START Data extract

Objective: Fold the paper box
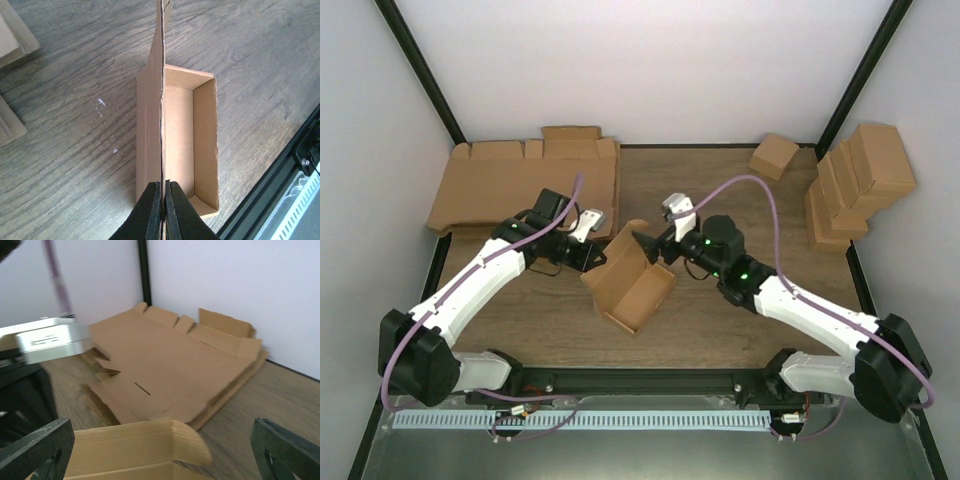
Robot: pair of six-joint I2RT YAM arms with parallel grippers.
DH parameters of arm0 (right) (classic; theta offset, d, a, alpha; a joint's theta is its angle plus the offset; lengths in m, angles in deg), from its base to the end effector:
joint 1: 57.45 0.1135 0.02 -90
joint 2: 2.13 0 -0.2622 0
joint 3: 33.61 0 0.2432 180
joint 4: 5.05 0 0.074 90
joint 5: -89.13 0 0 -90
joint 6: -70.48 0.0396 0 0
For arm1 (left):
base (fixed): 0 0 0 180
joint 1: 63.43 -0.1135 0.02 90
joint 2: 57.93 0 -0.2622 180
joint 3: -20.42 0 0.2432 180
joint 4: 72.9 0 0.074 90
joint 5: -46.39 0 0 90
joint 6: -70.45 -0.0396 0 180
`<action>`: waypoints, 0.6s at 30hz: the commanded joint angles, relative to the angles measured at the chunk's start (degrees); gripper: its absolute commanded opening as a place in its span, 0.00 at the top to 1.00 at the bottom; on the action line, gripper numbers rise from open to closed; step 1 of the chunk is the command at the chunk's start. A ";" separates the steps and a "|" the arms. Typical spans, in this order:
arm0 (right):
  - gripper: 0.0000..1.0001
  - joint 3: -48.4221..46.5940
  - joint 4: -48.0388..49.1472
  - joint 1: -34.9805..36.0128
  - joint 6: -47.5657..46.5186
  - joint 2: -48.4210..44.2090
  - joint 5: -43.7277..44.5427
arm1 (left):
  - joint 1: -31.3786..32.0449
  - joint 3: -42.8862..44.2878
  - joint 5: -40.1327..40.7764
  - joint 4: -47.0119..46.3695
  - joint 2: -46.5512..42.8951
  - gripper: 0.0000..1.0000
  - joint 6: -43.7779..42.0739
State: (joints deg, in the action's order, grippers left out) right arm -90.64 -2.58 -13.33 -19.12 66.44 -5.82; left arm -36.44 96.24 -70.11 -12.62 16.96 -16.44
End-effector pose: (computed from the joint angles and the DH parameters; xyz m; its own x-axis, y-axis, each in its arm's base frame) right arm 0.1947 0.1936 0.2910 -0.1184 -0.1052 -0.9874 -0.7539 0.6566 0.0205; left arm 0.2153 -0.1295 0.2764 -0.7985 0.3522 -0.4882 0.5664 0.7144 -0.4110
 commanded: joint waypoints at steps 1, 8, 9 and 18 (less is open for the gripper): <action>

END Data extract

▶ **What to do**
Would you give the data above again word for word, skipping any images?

▶ **Problem solution**
Objective: Fold the paper box
Robot: pair of six-joint I2RT YAM arms with parallel grippers.
DH parameters of arm0 (right) (classic; theta offset, d, a, alpha; a joint's theta is its angle plus the offset; lengths in m, angles in deg), from its base to the end effector:
joint 1: 57.45 0.1135 0.02 -90
joint 2: 2.13 0 -0.2622 0
joint 3: 33.61 0 0.2432 180
joint 4: 5.05 0 0.074 90
joint 5: -89.13 0 0 -90
joint 6: -70.48 0.0396 0 0
For arm1 (left):
base (fixed): 0 0 0 180
joint 1: 63.43 -0.1135 0.02 90
joint 2: 57.93 0 -0.2622 180
joint 3: -20.42 0 0.2432 180
joint 4: 72.9 0 0.074 90
joint 5: -46.39 0 0 90
joint 6: -70.45 -0.0396 0 180
`<action>`: waypoints, 0.6s at 30hz: the commanded joint angles, relative to the angles measured at the chunk's start (degrees); gripper: its absolute commanded opening as a place in its span, 0.00 at the top to 1.00 at the bottom; on the action line, gripper numbers rise from open to closed; step 1 of the chunk is the command at the chunk's start. A ";" separates the steps and a "|" the arms. Typical spans, in this order:
arm0 (right):
  - gripper: 0.0000..1.0001
  - joint 3: -48.4221..46.5940
  - joint 4: -48.0388..49.1472
  - joint 1: -34.9805..36.0128
  - joint 6: -47.5657..46.5186
  - joint 2: -48.4210..44.2090
  - joint 5: -43.7277..44.5427
arm1 (left):
  - joint 1: -31.3786..32.0449
  - joint 3: -42.8862..44.2878
  - joint 5: -40.1327..40.7764
  - joint 4: -47.0119..46.3695
  - joint 2: -46.5512..42.8951
  - gripper: 0.0000..1.0000
  - joint 6: -43.7779..42.0739
State: (joints deg, in the action's order, grippers left out) right arm -90.64 -2.58 -13.33 -19.12 66.44 -5.82; left arm -36.44 96.24 -70.11 -12.62 16.96 -16.44
End-effector pose: (computed from the joint angles and the DH parameters; xyz m; its own x-axis, y-axis, each in its arm's base frame) right arm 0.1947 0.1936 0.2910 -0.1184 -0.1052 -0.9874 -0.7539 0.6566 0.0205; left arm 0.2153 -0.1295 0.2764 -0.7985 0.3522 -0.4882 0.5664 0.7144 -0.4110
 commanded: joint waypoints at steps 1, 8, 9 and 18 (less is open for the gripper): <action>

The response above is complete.